[Collected data entries]
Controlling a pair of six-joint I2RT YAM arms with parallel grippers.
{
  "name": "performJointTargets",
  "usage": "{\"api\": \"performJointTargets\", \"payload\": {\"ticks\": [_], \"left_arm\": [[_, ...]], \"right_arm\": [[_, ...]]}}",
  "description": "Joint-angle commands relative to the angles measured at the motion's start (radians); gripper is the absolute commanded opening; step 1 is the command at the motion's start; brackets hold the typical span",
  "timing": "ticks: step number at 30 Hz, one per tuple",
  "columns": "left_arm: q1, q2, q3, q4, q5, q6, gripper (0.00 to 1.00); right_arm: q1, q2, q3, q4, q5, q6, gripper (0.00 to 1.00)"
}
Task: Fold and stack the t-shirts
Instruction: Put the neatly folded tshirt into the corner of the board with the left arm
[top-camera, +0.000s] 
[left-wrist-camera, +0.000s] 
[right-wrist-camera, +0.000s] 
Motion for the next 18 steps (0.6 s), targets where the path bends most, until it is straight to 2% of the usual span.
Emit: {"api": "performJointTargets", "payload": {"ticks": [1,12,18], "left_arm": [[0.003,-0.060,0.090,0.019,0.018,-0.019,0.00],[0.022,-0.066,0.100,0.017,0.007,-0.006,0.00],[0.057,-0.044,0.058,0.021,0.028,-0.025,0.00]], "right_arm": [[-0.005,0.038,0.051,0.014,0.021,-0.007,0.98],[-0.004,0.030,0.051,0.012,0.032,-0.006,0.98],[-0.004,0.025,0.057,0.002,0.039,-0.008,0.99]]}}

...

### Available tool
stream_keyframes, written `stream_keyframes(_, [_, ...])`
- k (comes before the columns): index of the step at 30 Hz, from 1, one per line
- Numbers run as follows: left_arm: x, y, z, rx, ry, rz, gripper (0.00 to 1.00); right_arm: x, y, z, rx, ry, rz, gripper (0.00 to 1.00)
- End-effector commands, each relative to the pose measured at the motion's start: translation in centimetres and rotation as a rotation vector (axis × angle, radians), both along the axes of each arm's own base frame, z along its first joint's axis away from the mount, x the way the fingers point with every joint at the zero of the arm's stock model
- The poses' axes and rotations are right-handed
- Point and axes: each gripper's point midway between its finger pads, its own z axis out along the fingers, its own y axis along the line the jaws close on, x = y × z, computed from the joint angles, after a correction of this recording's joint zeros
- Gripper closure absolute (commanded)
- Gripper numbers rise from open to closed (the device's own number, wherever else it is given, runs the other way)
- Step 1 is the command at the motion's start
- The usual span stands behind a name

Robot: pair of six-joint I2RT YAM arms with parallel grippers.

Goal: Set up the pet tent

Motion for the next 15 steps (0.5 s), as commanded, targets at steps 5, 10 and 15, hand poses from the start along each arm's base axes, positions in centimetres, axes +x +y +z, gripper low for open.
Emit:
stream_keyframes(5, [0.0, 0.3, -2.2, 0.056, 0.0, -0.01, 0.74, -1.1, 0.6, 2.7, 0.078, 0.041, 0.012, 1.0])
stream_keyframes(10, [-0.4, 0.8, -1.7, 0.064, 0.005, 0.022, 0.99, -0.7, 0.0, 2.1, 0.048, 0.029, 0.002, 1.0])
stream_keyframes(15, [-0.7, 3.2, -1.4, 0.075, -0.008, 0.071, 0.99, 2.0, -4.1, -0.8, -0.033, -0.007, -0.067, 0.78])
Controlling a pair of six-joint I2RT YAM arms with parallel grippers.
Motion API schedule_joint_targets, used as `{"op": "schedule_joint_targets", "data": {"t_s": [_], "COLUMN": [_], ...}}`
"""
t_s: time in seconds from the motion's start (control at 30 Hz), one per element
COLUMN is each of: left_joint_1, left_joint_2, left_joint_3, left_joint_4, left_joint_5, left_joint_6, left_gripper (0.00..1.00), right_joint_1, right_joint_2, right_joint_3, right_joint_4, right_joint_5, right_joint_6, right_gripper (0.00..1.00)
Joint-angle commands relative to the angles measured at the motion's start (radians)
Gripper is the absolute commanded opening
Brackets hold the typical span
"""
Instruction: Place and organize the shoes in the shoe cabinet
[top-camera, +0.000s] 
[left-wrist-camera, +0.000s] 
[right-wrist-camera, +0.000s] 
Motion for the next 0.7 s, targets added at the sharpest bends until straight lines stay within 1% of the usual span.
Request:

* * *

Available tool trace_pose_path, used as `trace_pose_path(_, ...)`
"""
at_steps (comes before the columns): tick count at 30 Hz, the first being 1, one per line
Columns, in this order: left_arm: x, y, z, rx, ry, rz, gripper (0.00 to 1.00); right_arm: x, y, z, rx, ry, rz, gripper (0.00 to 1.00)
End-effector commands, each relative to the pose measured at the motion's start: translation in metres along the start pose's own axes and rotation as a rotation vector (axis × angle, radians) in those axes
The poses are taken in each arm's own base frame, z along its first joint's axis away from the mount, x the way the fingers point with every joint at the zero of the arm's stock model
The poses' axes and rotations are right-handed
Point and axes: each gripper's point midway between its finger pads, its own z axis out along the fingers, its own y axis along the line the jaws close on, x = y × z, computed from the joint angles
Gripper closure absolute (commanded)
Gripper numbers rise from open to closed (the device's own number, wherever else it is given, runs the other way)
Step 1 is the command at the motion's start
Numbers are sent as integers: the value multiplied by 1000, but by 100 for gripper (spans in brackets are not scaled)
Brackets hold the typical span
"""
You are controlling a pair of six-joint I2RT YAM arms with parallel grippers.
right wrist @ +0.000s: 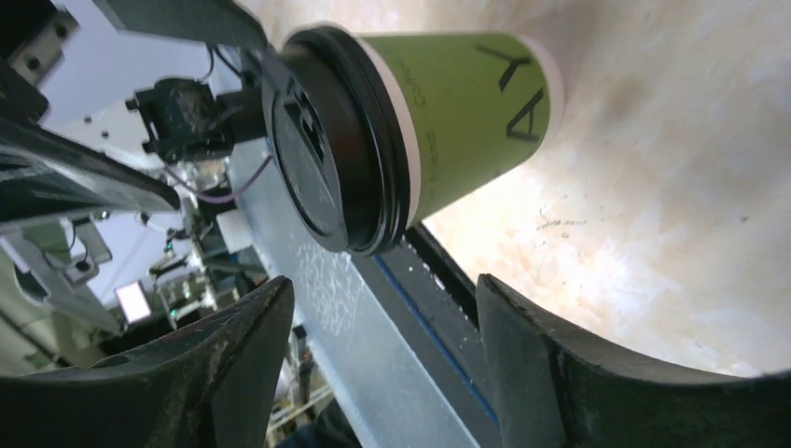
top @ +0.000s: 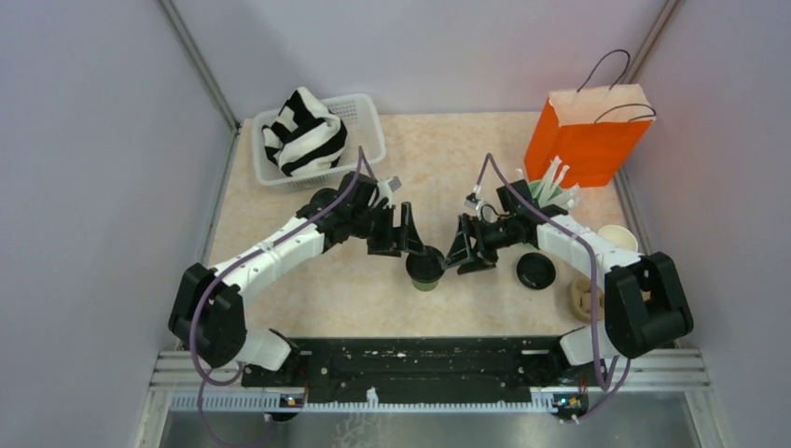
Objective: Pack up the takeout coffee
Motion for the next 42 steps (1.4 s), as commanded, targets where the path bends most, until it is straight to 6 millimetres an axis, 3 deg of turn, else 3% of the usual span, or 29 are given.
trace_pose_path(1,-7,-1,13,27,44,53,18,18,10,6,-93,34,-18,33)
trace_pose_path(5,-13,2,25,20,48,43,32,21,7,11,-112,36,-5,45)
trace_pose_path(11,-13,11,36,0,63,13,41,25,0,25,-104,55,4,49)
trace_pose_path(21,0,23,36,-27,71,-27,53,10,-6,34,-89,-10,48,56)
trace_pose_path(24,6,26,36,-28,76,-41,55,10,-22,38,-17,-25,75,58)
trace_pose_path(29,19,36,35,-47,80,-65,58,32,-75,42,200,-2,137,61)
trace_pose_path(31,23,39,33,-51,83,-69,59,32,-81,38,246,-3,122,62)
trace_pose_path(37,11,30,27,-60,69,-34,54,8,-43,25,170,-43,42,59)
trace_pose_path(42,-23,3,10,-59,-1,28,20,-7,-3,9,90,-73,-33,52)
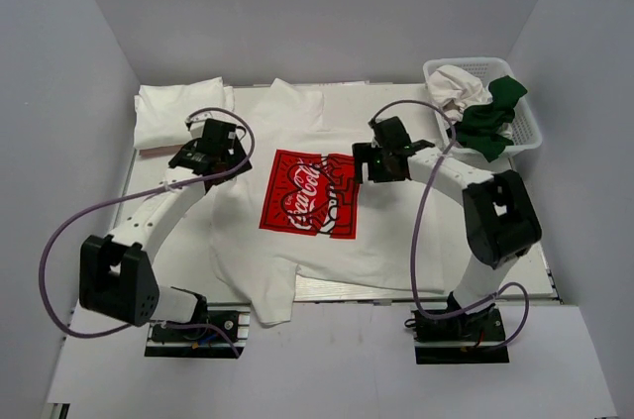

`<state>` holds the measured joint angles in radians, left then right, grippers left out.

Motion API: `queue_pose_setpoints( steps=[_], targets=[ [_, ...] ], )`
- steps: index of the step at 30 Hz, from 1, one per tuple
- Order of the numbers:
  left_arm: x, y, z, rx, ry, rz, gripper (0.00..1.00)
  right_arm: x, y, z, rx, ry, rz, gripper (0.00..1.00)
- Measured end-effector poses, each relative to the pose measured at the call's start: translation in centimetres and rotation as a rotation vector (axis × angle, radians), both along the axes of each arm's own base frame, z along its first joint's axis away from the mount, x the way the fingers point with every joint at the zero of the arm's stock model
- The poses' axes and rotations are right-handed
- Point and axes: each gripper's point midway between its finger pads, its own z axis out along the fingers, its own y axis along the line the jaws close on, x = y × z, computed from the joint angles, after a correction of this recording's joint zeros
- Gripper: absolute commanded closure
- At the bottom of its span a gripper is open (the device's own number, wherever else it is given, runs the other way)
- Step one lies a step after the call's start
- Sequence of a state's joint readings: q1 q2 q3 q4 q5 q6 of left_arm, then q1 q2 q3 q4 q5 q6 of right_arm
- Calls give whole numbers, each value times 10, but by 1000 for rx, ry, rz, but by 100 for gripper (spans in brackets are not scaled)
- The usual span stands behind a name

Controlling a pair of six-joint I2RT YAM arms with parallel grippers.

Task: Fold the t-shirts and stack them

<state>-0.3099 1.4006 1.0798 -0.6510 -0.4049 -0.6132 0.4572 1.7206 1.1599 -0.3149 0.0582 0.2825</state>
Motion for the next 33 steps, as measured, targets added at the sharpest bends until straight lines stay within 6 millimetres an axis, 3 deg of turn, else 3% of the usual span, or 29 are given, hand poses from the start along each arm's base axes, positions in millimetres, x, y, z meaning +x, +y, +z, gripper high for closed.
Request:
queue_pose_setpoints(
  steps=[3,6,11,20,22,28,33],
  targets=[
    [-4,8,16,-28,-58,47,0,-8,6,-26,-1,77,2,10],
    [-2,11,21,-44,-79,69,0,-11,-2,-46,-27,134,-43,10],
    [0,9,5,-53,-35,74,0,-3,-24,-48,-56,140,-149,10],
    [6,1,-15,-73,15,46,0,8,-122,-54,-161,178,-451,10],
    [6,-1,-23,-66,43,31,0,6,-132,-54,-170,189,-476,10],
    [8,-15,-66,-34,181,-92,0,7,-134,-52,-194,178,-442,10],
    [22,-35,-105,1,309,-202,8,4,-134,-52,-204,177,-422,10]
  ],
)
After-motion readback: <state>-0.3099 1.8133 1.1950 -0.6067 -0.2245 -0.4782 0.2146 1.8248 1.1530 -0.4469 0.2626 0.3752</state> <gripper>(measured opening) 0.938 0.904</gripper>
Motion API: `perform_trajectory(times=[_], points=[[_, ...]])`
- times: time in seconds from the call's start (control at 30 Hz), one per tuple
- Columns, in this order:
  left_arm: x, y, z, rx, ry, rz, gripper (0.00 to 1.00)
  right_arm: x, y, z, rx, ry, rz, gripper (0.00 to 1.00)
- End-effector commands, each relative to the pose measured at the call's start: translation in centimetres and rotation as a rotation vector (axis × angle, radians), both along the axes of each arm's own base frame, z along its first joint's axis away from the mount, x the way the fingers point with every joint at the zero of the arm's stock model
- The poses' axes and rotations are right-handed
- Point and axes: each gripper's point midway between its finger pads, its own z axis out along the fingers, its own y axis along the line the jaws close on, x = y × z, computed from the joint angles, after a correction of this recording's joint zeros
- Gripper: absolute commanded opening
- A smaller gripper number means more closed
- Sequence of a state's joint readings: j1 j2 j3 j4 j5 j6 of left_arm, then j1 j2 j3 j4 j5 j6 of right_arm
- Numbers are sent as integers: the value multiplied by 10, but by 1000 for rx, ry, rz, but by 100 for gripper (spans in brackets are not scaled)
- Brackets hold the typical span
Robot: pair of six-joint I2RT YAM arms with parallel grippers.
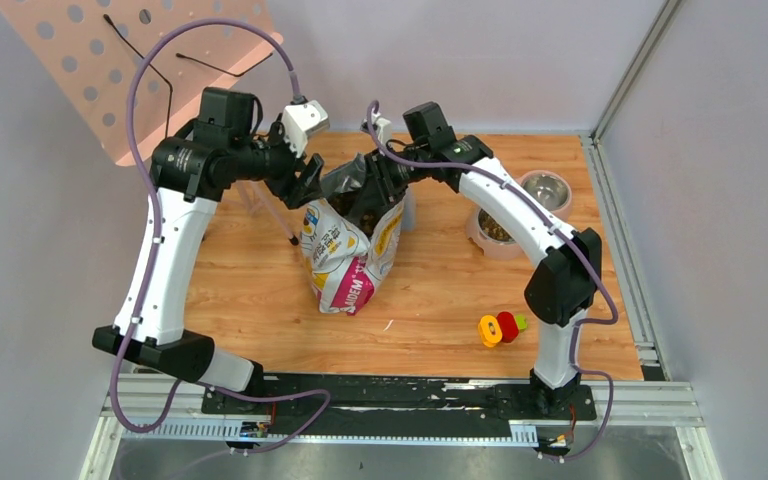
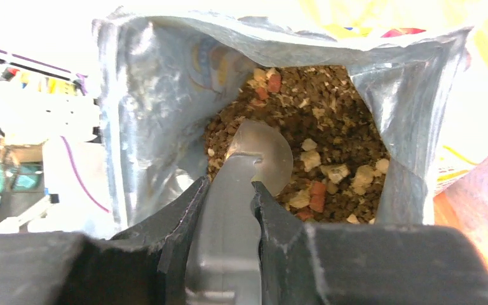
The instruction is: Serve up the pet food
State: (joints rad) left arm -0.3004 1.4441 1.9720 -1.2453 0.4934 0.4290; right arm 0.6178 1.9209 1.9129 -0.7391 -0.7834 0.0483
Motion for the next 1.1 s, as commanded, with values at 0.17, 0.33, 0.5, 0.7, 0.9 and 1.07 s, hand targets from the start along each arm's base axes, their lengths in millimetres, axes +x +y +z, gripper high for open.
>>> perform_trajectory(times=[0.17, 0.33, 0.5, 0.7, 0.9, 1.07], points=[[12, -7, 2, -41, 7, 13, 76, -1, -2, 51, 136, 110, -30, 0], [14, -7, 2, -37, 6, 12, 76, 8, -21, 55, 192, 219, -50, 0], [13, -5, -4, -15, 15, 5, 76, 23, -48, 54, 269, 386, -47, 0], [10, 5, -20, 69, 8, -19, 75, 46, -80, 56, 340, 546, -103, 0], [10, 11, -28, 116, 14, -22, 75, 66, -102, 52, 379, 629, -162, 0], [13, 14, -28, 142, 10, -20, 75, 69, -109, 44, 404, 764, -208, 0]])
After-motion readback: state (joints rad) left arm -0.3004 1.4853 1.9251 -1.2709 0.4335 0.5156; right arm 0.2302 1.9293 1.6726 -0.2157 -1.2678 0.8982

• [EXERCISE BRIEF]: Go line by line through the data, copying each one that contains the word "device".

• [TASK RESULT]:
- Gripper numbers rise from open to closed (the device's own number, wherever else it is given, runs the other way)
Gripper numbers rise from open to closed (the device's own number, wherever else it is given, runs the other way)
- At the bottom of its span a gripper is open (the device's own number, wherever else it is given, runs the other way)

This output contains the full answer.